The Great Root Bear, also called Rooty, became the mascot for A&W Root Beer in 1973.

In a long-running television advertising campaign for the Canadian A&W chain, his theme was a tuba-driven jingle entitled "Ba-Dum, Ba-Dum". The jingle was released as a single by Attic Records in Canada. It was credited to "Major Ursus", a play on the constellation name Ursa Major, which means "great bear". The famous Canadian composer and B.C. Hall of Fame enshrinee Robert Buckley helped compose the song.

In late 2011, the new ownership of A&W began using the mascot again, particularly in A&W's online presence.

== A&W Restaurants ==

A&W Restaurants logo

Shortly after Allen bought out Wright's portion of the business he began franchising the product. His profits came from a small franchise fee and sales of concentrate. There was no standard food menu for franchises until 1978. By 1960 the company had 2,000 stores.

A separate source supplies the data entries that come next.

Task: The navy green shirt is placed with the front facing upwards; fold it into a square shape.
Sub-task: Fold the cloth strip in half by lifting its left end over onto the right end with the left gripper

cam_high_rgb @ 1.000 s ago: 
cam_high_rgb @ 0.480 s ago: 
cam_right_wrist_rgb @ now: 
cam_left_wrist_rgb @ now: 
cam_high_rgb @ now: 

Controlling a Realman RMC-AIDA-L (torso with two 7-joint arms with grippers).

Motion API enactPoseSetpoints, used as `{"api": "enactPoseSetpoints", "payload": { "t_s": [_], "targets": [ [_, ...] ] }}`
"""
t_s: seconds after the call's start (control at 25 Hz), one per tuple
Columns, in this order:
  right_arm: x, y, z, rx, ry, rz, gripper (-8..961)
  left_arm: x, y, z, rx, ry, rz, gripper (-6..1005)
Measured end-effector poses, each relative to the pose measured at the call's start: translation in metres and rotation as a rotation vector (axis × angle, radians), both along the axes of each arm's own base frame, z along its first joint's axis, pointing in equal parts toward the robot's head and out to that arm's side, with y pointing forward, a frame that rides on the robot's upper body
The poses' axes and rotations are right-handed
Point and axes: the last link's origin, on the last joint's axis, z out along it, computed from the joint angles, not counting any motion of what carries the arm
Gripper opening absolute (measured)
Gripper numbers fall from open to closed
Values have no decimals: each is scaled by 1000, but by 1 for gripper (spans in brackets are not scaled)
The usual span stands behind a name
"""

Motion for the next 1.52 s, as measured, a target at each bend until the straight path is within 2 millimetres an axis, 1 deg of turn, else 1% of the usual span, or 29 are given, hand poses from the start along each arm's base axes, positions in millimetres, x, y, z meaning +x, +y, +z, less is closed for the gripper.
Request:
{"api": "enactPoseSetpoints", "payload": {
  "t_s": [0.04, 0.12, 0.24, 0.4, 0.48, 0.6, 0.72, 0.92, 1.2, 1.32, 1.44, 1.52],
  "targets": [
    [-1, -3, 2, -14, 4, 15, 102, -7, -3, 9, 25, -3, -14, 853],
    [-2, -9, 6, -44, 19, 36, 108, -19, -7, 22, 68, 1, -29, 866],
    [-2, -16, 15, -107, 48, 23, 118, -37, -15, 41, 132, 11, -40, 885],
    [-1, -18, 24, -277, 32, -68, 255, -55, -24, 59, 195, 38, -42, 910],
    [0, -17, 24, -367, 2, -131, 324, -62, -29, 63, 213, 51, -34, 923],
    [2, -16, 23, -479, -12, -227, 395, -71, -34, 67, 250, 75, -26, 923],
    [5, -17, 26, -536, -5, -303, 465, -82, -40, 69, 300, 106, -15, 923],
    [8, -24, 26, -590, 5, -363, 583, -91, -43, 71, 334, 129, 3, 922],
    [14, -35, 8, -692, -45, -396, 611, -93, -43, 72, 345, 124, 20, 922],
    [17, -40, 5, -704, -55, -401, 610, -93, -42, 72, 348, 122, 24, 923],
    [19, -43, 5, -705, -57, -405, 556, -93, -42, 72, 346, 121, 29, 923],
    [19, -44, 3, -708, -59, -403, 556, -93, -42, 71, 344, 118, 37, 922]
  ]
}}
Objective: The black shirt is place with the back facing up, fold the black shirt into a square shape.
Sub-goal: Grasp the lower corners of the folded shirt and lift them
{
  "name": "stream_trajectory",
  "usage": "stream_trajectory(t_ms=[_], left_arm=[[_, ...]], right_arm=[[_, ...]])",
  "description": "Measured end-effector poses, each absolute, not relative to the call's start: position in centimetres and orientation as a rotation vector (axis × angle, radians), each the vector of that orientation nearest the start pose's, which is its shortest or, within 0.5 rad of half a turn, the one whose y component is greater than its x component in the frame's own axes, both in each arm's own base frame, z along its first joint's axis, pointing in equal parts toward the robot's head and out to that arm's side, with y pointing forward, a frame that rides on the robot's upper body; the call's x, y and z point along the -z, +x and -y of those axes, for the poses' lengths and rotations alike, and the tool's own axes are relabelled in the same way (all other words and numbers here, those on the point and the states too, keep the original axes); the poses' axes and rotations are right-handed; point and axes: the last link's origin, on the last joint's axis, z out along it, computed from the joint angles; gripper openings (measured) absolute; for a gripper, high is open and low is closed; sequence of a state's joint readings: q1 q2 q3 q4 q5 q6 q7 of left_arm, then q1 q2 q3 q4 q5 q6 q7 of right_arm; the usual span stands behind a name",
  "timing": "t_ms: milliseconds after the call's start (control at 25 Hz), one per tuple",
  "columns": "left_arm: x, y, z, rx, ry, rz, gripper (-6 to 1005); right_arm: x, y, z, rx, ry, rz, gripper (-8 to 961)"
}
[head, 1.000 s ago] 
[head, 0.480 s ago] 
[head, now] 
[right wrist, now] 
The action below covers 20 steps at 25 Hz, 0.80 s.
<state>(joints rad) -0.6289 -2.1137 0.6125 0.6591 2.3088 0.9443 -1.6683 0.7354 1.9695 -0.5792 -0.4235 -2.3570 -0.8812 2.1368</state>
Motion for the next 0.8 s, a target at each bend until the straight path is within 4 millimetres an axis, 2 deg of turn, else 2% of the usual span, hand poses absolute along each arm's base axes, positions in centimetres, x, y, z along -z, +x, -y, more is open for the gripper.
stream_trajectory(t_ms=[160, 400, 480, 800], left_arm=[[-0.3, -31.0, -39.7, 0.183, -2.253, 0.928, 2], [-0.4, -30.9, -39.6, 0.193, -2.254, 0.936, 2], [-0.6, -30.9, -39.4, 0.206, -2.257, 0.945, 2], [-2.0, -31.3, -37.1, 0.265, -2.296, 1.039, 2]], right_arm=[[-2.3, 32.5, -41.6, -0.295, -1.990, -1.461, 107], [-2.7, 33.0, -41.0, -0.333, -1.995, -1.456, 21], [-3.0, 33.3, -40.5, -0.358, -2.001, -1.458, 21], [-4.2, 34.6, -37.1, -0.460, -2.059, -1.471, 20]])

In 1989 A&W made an agreement with Minnesota-based chain Carousel Snack Bars to convert that chain's 200 locations (mostly kiosks in shopping malls) to "A&W Hot Dogs & More". Some A&W Hot Dogs & More locations are in operation today.

Many A&W locations that opened in the U.S. during the Yum! Brands ownership years (2002–2011) were co-branded with Yum!'s other chains—Long John Silver's, Taco Bell, Pizza Hut or KFC.

As of December 2011 A&W was under new ownership and its world headquarters was moved back to Lexington, Kentucky. Since then, in the United States and Southeast Asia, A&W has been owned by a group of franchisees (as A Great American Brand).